WHAT THE TASK ASKS: Transcribe the records in their entirety, exactly as given.

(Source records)

****

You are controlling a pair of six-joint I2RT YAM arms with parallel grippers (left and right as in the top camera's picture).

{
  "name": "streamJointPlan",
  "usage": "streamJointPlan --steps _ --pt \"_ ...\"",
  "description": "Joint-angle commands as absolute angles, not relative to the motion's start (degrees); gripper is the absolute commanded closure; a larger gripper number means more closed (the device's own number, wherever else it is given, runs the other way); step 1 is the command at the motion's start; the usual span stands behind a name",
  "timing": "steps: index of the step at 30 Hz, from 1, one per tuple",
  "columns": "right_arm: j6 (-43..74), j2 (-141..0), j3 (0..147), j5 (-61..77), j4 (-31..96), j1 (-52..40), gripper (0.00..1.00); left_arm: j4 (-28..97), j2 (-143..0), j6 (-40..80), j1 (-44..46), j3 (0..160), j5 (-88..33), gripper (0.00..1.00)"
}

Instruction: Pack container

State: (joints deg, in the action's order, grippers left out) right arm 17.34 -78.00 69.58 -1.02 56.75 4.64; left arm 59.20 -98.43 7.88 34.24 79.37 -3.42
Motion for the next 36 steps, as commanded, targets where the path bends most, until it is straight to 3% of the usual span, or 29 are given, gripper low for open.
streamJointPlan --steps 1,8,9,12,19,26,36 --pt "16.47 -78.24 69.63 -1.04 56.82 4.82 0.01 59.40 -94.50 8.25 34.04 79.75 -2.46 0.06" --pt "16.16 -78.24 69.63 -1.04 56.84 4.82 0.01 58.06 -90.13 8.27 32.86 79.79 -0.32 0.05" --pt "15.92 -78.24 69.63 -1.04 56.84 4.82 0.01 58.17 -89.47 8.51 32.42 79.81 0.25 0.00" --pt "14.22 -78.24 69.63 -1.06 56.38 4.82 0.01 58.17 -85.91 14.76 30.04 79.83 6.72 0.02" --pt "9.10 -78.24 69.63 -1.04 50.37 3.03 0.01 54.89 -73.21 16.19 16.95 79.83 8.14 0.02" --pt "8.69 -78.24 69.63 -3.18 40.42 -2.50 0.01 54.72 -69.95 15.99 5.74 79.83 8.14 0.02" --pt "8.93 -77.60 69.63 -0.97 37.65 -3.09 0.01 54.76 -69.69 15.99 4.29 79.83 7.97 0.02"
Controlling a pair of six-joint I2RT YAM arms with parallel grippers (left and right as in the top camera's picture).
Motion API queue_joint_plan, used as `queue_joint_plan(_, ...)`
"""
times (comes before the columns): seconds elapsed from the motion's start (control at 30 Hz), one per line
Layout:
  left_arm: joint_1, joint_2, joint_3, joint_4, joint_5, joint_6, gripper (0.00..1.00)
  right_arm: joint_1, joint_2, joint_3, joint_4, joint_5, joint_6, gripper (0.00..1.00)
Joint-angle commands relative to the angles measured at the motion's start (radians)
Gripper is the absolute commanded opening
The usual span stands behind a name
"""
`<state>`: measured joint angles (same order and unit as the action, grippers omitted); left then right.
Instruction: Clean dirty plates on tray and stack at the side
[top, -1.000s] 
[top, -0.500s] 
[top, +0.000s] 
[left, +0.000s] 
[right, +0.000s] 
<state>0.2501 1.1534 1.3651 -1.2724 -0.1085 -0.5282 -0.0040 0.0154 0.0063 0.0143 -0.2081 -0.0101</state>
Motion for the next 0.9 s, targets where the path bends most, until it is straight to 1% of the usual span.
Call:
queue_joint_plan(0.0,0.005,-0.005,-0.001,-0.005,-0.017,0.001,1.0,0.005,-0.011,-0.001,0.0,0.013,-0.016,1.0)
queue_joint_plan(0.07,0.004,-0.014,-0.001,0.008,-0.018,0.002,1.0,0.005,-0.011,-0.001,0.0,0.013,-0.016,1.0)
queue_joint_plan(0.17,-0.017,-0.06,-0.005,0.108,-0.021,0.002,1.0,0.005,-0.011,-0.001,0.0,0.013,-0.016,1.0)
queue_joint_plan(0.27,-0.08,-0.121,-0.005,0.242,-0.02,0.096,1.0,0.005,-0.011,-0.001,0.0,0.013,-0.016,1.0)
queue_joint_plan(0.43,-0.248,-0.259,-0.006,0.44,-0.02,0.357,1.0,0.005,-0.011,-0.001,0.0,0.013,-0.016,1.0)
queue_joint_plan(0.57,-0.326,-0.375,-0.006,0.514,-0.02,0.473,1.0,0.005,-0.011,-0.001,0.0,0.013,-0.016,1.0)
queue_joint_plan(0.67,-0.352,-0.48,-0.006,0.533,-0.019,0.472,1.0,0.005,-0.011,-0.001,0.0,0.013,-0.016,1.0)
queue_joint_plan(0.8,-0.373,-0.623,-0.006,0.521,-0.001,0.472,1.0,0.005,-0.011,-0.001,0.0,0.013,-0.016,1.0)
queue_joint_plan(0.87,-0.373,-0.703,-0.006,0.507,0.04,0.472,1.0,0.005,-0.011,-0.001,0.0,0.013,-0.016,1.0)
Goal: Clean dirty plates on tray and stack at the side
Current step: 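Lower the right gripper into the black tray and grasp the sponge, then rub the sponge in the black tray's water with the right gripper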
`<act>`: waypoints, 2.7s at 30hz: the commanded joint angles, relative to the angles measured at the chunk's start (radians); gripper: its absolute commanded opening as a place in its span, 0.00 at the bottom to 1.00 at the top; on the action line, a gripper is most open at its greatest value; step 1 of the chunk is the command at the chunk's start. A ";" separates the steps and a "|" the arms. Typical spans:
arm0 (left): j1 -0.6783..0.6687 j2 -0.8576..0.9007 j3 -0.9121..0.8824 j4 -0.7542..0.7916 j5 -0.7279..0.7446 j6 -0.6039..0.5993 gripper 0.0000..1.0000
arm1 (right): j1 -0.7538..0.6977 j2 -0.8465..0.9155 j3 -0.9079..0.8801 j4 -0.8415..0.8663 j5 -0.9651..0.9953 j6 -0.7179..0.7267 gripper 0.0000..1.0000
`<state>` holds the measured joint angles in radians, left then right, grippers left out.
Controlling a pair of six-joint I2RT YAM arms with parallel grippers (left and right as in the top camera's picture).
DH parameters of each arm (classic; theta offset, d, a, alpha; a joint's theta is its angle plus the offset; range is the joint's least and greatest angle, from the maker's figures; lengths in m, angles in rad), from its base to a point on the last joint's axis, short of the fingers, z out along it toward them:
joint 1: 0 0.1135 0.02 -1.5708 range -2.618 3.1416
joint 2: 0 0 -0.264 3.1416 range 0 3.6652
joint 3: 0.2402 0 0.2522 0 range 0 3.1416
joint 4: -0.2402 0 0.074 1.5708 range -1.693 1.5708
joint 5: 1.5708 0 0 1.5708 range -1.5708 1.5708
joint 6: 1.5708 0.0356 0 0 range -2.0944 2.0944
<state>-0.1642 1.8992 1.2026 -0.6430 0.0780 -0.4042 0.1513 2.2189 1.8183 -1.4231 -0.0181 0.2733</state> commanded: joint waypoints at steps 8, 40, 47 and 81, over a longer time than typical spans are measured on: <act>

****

SOLUTION:
You are controlling a pair of six-joint I2RT YAM arms with parallel grippers (left and right as in the top camera's picture).

{
  "name": "streamJointPlan",
  "usage": "streamJointPlan --steps _ --pt \"_ ...\"",
  "description": "Joint-angle commands as absolute angles, not relative to the motion's start (degrees); gripper is the absolute commanded closure; a larger gripper number means more closed (the device's own number, wherever else it is given, runs the other way); step 1 is the command at the motion's start; the usual span stands behind a name",
  "timing": "steps: index of the step at 30 Hz, from 1, one per tuple",
  "columns": "right_arm: j6 (-43..74), j2 (-141..0), j3 (0..147), j5 (-61..77), j4 (-31..96), j1 (-52..40), gripper (0.00..1.00); left_arm: j4 (-28..97), j2 (-143..0), j6 (-40..80), j1 (-44..46), j3 (0..160), j5 (-88..33), gripper (0.00..1.00)"
}

Instruction: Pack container

State: (joints deg, in the action's order, grippers left out) right arm 17.34 -78.00 69.58 -1.02 56.75 4.64; left arm 59.20 -98.43 7.88 34.24 79.37 -3.42
Motion for the next 36 steps, as commanded, targets where the path bends most, until it is straight to 3% of the usual span, or 29 are given, gripper low for open.
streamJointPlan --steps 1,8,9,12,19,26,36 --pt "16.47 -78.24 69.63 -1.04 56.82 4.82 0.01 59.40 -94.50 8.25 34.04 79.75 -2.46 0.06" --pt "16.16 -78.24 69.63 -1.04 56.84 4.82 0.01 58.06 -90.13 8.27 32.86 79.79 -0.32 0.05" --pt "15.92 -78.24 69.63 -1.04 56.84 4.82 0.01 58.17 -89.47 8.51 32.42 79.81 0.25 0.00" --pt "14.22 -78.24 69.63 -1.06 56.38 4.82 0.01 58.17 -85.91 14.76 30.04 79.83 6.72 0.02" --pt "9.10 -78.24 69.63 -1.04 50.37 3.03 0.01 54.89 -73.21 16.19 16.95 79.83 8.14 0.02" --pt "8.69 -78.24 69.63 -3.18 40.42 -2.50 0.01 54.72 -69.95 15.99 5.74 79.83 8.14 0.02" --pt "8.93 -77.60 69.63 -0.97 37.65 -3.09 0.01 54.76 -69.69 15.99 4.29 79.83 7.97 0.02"
Controlling a pair of six-joint I2RT YAM arms with parallel grippers (left and right as in the top camera's picture).
Motion API queue_joint_plan, used as `queue_joint_plan(_, ...)`
"""
times (comes before the columns): seconds elapsed from the motion's start (control at 30 Hz), one per line
Layout:
  left_arm: joint_1, joint_2, joint_3, joint_4, joint_5, joint_6, gripper (0.00..1.00)
  right_arm: joint_1, joint_2, joint_3, joint_4, joint_5, joint_6, gripper (0.00..1.00)
Joint-angle commands relative to the angles measured at the motion's start (radians)
Gripper is the absolute commanded opening
The usual span stands behind a name
"""
`<state>`: measured joint angles (same order and unit as the action, grippers omitted); left then right.
Instruction: Clean dirty plates on tray and stack at the side
[top, -1.000s] 
[top, -0.500s] 
[top, +0.000s] 
[left, +0.000s] 
[right, +0.000s] 
<state>0.2501 1.1534 1.3651 -1.2724 -0.1085 -0.5282 -0.0040 0.0154 0.0063 0.0143 -0.2081 -0.0101</state>
Motion for the next 0.9 s, targets where the path bends most, until it is straight to 1% of the usual span.
Call:
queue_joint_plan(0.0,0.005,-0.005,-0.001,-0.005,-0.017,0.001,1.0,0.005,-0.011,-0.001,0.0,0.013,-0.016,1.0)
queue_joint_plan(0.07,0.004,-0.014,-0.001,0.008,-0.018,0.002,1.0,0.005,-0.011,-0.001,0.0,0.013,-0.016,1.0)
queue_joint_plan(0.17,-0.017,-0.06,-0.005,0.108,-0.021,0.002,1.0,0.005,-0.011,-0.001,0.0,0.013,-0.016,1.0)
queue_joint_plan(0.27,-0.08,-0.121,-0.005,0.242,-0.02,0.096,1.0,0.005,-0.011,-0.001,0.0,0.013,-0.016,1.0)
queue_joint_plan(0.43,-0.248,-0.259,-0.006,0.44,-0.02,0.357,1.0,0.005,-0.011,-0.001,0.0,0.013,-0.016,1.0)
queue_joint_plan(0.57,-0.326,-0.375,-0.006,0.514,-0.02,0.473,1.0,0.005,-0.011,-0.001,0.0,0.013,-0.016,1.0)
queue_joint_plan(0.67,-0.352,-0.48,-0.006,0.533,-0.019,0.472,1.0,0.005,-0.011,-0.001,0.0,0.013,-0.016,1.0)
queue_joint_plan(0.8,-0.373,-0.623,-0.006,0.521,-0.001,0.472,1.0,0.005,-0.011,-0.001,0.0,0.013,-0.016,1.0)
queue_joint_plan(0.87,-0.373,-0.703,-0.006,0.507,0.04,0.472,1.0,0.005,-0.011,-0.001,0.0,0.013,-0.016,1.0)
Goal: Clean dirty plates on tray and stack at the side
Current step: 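Lower the right gripper into the black tray and grasp the sponge, then rub the sponge in the black tray's water with the right gripper
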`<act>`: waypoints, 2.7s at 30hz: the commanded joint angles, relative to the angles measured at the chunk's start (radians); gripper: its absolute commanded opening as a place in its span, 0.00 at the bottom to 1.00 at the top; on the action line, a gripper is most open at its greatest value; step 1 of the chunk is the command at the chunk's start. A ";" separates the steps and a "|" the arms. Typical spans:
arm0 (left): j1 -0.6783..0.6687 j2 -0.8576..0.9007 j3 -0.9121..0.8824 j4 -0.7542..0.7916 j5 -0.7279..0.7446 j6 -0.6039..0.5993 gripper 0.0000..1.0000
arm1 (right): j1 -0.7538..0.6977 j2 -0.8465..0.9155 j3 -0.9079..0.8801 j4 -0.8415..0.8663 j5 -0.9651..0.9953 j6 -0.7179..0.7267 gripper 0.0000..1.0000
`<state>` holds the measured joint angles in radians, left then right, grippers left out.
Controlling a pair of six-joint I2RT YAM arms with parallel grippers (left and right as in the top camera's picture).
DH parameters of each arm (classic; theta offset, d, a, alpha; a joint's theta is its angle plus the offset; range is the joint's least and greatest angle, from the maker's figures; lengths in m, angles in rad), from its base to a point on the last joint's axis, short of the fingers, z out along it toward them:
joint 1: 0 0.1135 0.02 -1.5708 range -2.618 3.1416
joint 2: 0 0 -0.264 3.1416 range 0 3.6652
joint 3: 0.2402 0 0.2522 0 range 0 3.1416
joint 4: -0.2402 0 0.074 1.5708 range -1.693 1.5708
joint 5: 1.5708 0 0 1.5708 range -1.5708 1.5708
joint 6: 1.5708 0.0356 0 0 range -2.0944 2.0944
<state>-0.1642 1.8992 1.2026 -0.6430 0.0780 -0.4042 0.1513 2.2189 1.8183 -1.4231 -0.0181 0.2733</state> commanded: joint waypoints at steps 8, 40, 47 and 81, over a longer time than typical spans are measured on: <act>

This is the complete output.